Observation on 5/13/2015 at 11:00 a.m. revealed S26LPN took the multi-use glucometer and used it to obtain a capillary blood sugar on Patient #8. S26LPN then returned the glucometer to the nurse ' s station and placed it on the counter without cleaning or disinfecting it. S25RN then picked up the contaminated glucometer and she was observed using it on another patient (Patient #9).

Interview on 5/13/2015 at 12:30 p.m. with S25RN confirmed that the glucometer should have been cleaned with Super Sani-Cloth germicidal wipes between each patient use. S25RN indicated that the wipes were kept at the nurse's station.

Interview on 5/15/2015 at 11:45 a.m. with S2DON, she confirmed that the facility did not have a policy for cleaning the multi-use glucometers. The facility was using the manufacturer's suggestion for cleaning and disinfecting.

Review of the Manufacturer's Manual for the hospital glucometer revealed, in part: Guide to cleaning and disinfecting the ACCU-CHEK Inform II system. The meter should be cleaned and disinfected between each patient use (page 124).

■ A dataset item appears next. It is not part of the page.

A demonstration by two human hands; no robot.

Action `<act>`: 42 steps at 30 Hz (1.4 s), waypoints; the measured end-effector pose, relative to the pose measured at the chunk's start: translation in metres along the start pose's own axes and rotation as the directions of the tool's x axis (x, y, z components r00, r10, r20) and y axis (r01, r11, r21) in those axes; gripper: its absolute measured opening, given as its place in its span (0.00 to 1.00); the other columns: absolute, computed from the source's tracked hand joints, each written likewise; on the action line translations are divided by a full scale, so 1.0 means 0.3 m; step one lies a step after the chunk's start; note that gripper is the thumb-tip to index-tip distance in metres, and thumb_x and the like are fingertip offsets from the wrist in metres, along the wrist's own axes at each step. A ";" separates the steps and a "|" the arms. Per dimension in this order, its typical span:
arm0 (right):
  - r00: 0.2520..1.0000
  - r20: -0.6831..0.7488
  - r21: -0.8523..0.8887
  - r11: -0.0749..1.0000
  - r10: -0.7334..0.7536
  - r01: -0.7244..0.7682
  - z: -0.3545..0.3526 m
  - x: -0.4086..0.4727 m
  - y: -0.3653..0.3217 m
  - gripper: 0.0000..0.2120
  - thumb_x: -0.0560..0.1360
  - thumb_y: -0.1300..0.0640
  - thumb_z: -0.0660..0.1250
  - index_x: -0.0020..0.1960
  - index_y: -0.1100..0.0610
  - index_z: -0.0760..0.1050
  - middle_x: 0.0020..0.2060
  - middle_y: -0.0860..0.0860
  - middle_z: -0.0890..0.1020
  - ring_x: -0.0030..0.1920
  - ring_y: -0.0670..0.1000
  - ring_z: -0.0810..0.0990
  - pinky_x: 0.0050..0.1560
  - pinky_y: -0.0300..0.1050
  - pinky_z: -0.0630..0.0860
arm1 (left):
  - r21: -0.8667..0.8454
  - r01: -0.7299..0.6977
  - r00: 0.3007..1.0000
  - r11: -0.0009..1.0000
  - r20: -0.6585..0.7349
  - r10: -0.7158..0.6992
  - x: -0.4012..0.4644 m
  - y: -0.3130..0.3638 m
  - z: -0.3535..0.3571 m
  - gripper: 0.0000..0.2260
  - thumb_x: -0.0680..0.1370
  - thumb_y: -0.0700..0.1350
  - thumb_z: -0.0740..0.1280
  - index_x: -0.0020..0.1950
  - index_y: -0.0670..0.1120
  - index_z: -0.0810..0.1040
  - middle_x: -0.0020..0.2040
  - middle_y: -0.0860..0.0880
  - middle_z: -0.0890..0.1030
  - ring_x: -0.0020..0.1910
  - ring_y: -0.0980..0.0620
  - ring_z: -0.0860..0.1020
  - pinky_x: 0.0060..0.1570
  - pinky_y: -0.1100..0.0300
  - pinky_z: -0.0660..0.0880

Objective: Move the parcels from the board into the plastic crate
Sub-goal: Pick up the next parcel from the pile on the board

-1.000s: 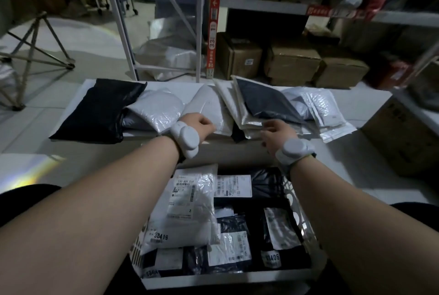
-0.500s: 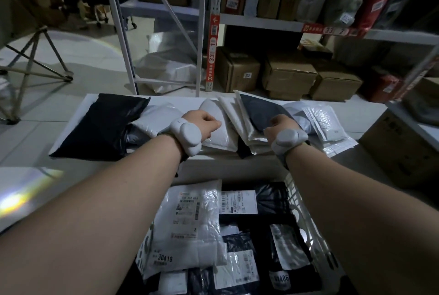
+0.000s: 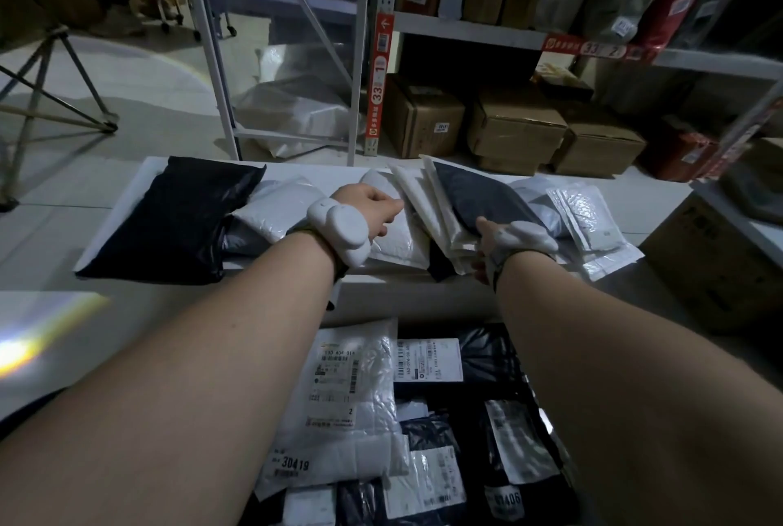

2) Failing to ensure sharps containers were emptied to prevent potential needle sticks.
Review of the facility policy titled Handling of Bio hazardous Waste, Document Number #3011, revealed in part: Disposal of Sharps: Bio hazardous sharps waste disposal containers for disposing of needles, sharps and blood specimens will be used. Snap or tape the lid of a three-quarters (3/4) filled container, prior to discarding. The policy was not specific as to who was responsible for discarding the sharps containers.
Observation during the initial tour of the ED (Emergency Department) on 5/12/2015 at 10:05 a.m. revealed 2 wall mounted sharps containers with contents above the full line in exam room #1.
Interview on 5/12/2015 at 10:05 a.m. with S20RN confirmed that Housekeeping was responsible for changing the sharps containers when full. S20RN did not know why the sharps containers had not been changed.
Interview on 5/13/2015 at 10:55 a.m. with S23Housekeeping confirmed that housekeeping was responsible for changing the sharps containers when full. S23Housekeeeping further stated that she was unaware that the sharps containers were full in the ED. S23Housekeeping verified that the sharps containers were closed and placed in a red bag and then placed in the Bio-hazard box.